- Task prompt
Your copy must hold all of the data below, unchanged and without images.

- Information shown
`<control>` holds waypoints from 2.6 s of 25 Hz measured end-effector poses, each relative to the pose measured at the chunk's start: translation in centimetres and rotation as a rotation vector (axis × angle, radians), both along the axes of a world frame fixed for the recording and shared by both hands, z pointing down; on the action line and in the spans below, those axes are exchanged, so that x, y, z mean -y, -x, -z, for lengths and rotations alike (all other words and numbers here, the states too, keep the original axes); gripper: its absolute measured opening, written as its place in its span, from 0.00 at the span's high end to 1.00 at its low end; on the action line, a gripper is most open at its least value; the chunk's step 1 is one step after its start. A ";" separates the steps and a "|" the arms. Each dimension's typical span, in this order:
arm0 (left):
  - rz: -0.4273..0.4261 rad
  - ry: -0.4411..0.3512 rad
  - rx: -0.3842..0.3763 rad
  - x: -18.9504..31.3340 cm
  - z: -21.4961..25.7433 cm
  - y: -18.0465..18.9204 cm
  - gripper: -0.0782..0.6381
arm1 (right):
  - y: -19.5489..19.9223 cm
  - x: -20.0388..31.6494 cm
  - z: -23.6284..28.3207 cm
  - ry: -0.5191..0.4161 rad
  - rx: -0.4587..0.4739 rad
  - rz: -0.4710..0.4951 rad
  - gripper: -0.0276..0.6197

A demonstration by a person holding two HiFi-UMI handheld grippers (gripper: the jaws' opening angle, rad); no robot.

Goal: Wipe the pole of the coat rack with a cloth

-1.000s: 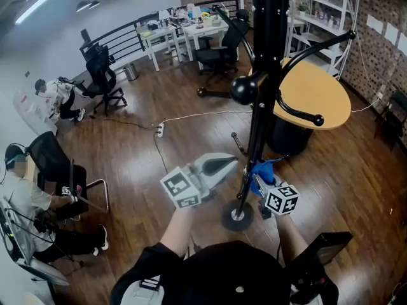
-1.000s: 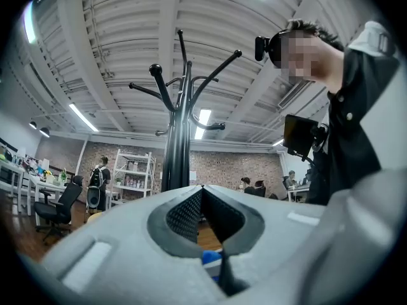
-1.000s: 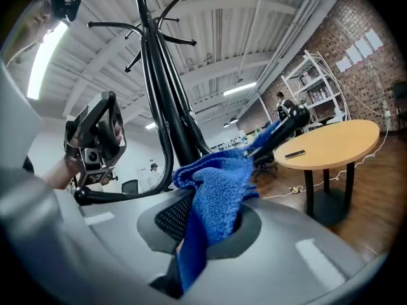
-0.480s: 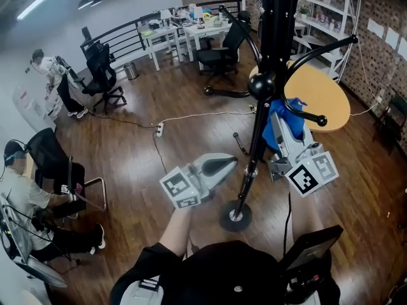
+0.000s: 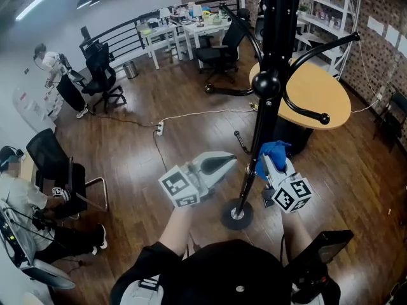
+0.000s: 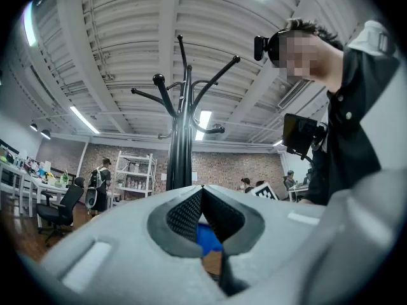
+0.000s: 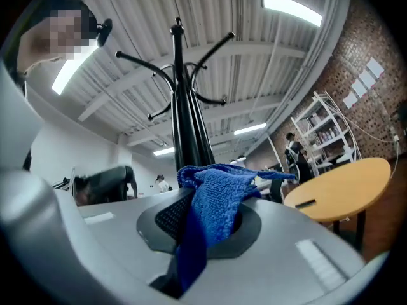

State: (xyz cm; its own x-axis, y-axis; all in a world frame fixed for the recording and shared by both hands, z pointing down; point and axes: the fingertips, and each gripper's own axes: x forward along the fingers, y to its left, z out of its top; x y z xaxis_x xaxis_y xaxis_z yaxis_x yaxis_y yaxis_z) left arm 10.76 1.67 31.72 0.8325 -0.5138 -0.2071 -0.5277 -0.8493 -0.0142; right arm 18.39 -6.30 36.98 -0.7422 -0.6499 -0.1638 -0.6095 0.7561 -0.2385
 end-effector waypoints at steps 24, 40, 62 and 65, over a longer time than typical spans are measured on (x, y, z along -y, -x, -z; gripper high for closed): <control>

- Answer
`<control>` holds waypoints from 2.6 s of 25 Hz measured end-effector poses, each relative to the pose measured at the chunk's start: translation in centimetres and rotation as a rotation vector (axis × angle, radians), both along the axes of a world frame fixed for the recording and shared by both hands, z pointing down; on the action line and in the spans below, those axes are exchanged, so that x, y, z mean -y, -x, -z, for lengths and rotations alike (all other words and numbers here, the states too, keep the original axes); gripper: its absolute measured opening, written as its place in its span, from 0.00 at the span's high end to 1.00 at its low end; on the action line, a gripper is most open at its least value; the chunk's step 1 is one step after its start. A ";" separates the steps and a "|" the arms. Each dimension's typical span, in this order:
arm0 (left):
  - rz: -0.4273..0.4261 rad
  - ry: -0.4411..0.3512 rad
  - rx: -0.3842..0.3763 rad
  - x: -18.9504..31.3340 cm
  - z: -21.4961..25.7433 cm
  - y: -18.0465..18.9204 cm
  - gripper: -0.0782..0.6381
arm1 (right):
  - y: -19.5489..19.9223 cm
  - x: -20.0388..31.6494 cm
  - z: -23.6284..28.3207 cm
  - ry: -0.5191..0.4161 rad
  - rx: -0.4587..0.4739 rad
  - rz: -0.4710..0.4951 rad
  - gripper: -0.0276..0.6197

A demonstration by a person holding two HiFi-UMI handheld grippers (gripper: the jaws' opening angle, rad); no robot.

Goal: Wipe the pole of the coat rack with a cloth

-1.000s: 
-1.000s: 
-1.000s: 
-0.480s: 
+0.000s: 
+0.000s: 
+0.000s: 

State: (xyz cm; its own x-axis, y-axis; all in a world frame fixed for the recording and shared by both hands, z pointing down; point and axes: the fingertips, and each gripper's own axes: x forward along the fingers, y to its left, z out of its top; x y z xaxis_x xaxis_y xaxis_z yaxis_x yaxis_y yaxis_z) left arm 10.76 1.67 31.72 0.8325 -0.5138 -0.2071 -0.5277 -0.8493 -0.0142; right arm 18.39 -6.30 36.98 -0.7422 -0.6499 -0.1638 -0.6095 0.7561 -0.2385
 end-effector waypoints at steps 24, 40, 62 and 65, over a longer time than typical spans are measured on (x, y, z along -y, -x, -z; gripper high for closed): <control>

Nothing further is required for this exercise.